The problem
The expected output is exactly the lines below, starting at the line with "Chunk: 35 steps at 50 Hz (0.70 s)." and ending at the line with "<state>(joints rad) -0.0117", both included; no other line belongs in it.

Data entries

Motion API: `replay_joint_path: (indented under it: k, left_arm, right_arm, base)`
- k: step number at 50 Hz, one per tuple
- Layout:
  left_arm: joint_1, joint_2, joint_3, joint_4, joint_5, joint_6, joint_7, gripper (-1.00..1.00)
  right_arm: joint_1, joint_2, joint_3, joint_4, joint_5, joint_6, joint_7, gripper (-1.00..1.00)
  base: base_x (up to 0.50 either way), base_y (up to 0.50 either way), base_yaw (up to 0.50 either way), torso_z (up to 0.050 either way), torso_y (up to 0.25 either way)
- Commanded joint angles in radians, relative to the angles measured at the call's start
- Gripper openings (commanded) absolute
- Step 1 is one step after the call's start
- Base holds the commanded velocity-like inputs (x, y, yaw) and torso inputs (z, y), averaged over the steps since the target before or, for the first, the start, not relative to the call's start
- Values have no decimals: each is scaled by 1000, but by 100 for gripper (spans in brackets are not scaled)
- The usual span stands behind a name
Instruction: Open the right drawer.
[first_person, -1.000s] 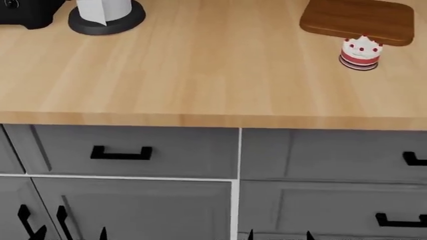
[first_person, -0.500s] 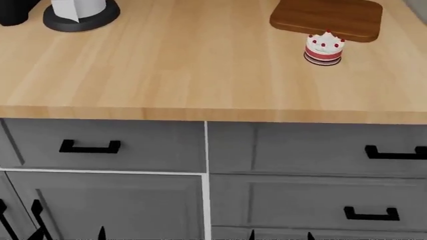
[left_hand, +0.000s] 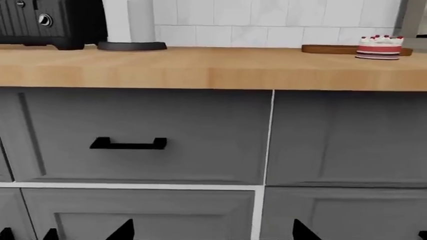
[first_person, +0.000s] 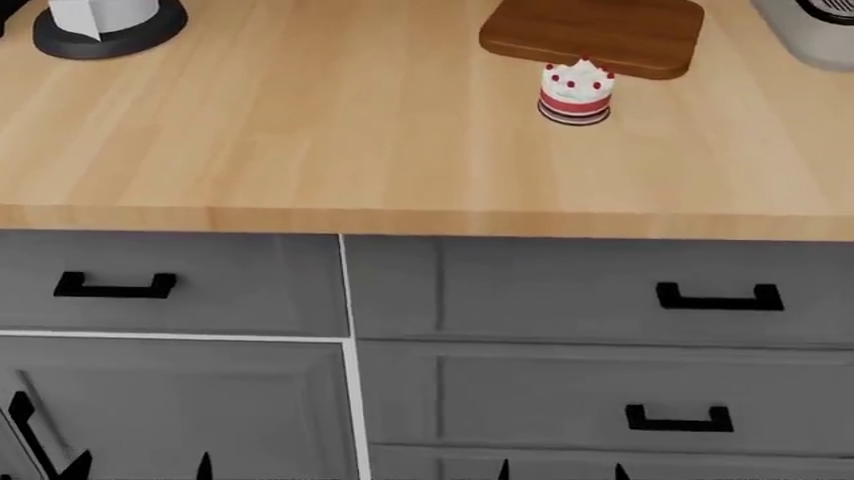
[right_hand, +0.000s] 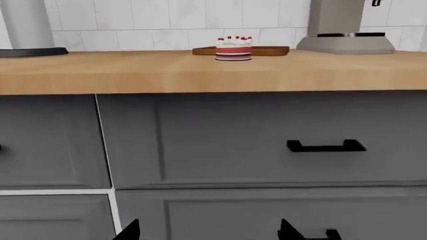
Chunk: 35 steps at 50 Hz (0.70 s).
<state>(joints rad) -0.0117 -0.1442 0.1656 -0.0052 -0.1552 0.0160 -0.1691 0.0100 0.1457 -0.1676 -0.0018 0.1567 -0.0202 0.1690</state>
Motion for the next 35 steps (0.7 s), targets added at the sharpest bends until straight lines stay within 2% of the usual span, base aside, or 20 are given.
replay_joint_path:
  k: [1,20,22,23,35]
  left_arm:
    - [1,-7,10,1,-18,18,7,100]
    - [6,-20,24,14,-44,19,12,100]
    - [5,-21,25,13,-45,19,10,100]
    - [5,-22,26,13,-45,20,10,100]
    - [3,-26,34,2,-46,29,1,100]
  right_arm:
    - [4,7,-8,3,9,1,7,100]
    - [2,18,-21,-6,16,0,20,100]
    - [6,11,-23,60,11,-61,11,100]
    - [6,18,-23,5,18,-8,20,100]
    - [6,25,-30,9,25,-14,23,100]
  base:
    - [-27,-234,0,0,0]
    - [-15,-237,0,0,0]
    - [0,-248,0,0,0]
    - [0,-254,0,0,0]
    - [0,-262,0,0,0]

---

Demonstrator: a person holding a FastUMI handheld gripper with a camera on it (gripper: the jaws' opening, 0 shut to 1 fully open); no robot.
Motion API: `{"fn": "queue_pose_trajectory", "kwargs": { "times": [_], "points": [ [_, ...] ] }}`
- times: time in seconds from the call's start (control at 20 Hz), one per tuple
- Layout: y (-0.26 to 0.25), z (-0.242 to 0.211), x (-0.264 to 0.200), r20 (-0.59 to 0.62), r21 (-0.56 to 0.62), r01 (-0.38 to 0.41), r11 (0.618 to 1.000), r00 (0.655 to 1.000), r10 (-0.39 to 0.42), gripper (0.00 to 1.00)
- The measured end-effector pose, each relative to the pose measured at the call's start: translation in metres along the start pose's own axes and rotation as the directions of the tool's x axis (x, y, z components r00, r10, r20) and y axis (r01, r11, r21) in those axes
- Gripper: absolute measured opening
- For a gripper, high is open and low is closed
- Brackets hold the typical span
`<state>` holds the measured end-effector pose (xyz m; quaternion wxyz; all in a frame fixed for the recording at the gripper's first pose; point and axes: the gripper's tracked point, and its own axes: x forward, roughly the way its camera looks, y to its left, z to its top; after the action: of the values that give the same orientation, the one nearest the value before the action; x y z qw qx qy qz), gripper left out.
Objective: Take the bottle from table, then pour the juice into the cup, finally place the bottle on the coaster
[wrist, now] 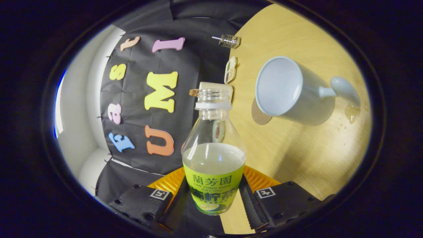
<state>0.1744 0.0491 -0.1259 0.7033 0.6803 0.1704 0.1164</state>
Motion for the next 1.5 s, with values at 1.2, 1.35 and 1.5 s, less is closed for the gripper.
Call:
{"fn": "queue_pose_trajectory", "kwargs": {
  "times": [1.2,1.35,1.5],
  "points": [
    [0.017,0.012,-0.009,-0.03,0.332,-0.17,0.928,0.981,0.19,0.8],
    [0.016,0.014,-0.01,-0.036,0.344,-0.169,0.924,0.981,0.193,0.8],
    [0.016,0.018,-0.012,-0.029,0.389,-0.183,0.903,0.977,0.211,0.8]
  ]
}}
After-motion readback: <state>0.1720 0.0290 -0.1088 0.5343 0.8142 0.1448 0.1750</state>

Exercise answer
Chunk: 35 steps at 50 Hz (0.70 s).
<state>(joints rad) -0.0117 -0.1442 0.1656 -0.0052 -0.1552 0.0160 -0.1691 0.0100 0.1457 -0.1676 -0.0018 0.1567 -0.0202 0.1690</state>

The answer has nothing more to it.